Neo-liberal adherents enjoy gloating about how London has led the laughable excuse for a recovery, but they, and the loathsome Boris Johnson mouthpiece The Evening Standard, fail to admit that the recovery has conclusively not benefitted the poorest in the capital. Trust for London, a charitable organisation that seeks to reduce inequality in London by as much as possible, issued a report in October 2013 which contained shocking statistics showing income inequality is wider in London than in any other region. Sixteen percent of the lowest earners languish in the poorest tenth nationally, while seventeen percent of the top earners strut amongst the highest ten. Secondly, fifty seven percent of adults and children living in poverty are in working families, which banishes the venomous myth of the apathetic leech content to sit around and feast upon the hard work of others. Finally, a quarter of all households in London required housing benefits to meet their housing costs, in comparison to a fifth of households in the rest of the country. These are just a handful of statistics picked out from the morbid catalogue of offences Trust for London brilliantly highlighted, showing not only how hard working people who refuse to fulfil Boris Johnson’s Gordon Gekko mantra are marginalised, but how the feeble stirrings in the economy merely line the bulging wallets of an already wealthy few. The richest, most well connected people in London are harvesting the benefits of the nascent tremors of a long comatose economy, which seems to be waking up again with the assistance of all the debt based ingredients that brought about the collapse of global capitalism only a short time ago.

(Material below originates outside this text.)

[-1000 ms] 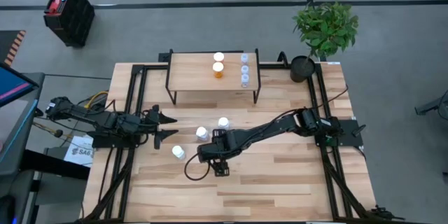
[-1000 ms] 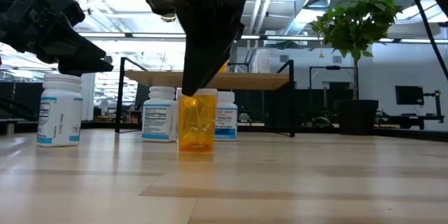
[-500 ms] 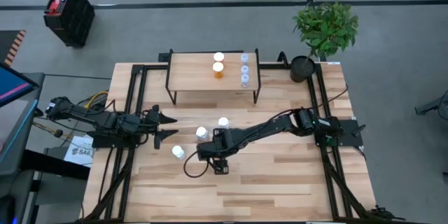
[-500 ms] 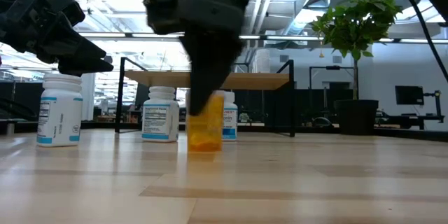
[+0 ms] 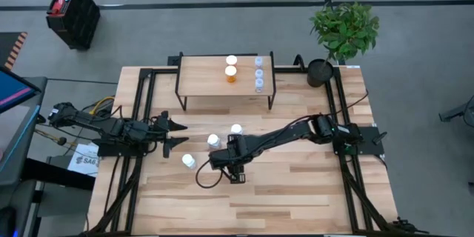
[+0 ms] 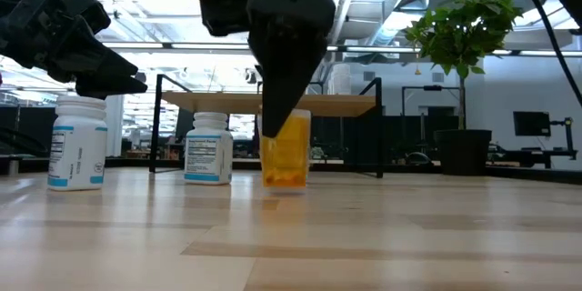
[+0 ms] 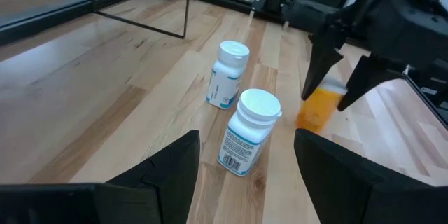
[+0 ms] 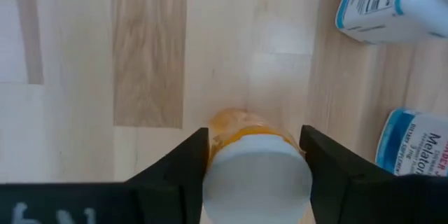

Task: Pick and place medicine bottles onto shelf by color
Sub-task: Put the orange pill bottle aligned with the other orange pill bottles on the shelf

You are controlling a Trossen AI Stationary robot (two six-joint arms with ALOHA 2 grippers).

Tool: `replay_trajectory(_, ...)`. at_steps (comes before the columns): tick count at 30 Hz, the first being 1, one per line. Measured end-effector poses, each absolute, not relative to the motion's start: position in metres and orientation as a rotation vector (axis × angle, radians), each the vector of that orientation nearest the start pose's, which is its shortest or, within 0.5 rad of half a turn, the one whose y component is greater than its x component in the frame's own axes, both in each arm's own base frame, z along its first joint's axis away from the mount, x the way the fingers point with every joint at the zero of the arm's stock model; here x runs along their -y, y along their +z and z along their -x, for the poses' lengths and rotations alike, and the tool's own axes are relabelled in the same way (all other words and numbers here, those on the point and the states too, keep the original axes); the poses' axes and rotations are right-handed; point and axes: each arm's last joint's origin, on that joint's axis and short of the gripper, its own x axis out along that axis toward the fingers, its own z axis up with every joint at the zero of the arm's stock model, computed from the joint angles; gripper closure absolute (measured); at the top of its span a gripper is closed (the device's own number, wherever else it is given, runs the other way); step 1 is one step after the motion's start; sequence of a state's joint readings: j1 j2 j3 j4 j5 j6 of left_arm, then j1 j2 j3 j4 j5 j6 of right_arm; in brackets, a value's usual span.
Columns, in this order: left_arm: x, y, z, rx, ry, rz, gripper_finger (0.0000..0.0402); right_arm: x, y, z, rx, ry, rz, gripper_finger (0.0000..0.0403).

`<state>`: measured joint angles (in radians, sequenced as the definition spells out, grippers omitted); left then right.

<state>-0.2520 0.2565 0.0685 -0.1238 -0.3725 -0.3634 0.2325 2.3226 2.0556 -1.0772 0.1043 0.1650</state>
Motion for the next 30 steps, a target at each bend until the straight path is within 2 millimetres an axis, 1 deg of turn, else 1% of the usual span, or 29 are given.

When my mangled body is found shortly after this article is published, I imagine the list of potential murder suspects will be both high and diverse. I have no doubt that Londoners will consolidate all their hatred and angst into one easily manageable, festering ball and hurl it in my direction, while northerners will no doubt be filled with hatred at the idea that I think they privately enjoy being second best, as it suits their ‘us against the world’ and ‘nobody likes us’ mentality. But in all seriousness, what we need is a redistribution of power, from south to north, in order to restore balance. How do you achieve this? There are several ways I believe: the increased presence of those from a working class, northern background in Parliament, or those who are quite simply not loyal to the demonic financial forces that spew forth from the City of London: investment in the cultural projects specific to each city; and a revision of economic policy that abandons the tertiary sector and looks to rebuild a nation on a socialist economy built on social justice, workers’ rights and the manufacturing of goods.
Finally, it would be wise to remember that Hull is going to be our City of Culture for 2017. I can only assume it was the sole entrant in that contest, but nevertheless, Hull has demonstrated, much like Liverpool did a few years ago, that there is life outside of London. If you thought this was an unashamed character assassination of our glorious capital, then you were right. London is not the answer to your dreams and ambitions.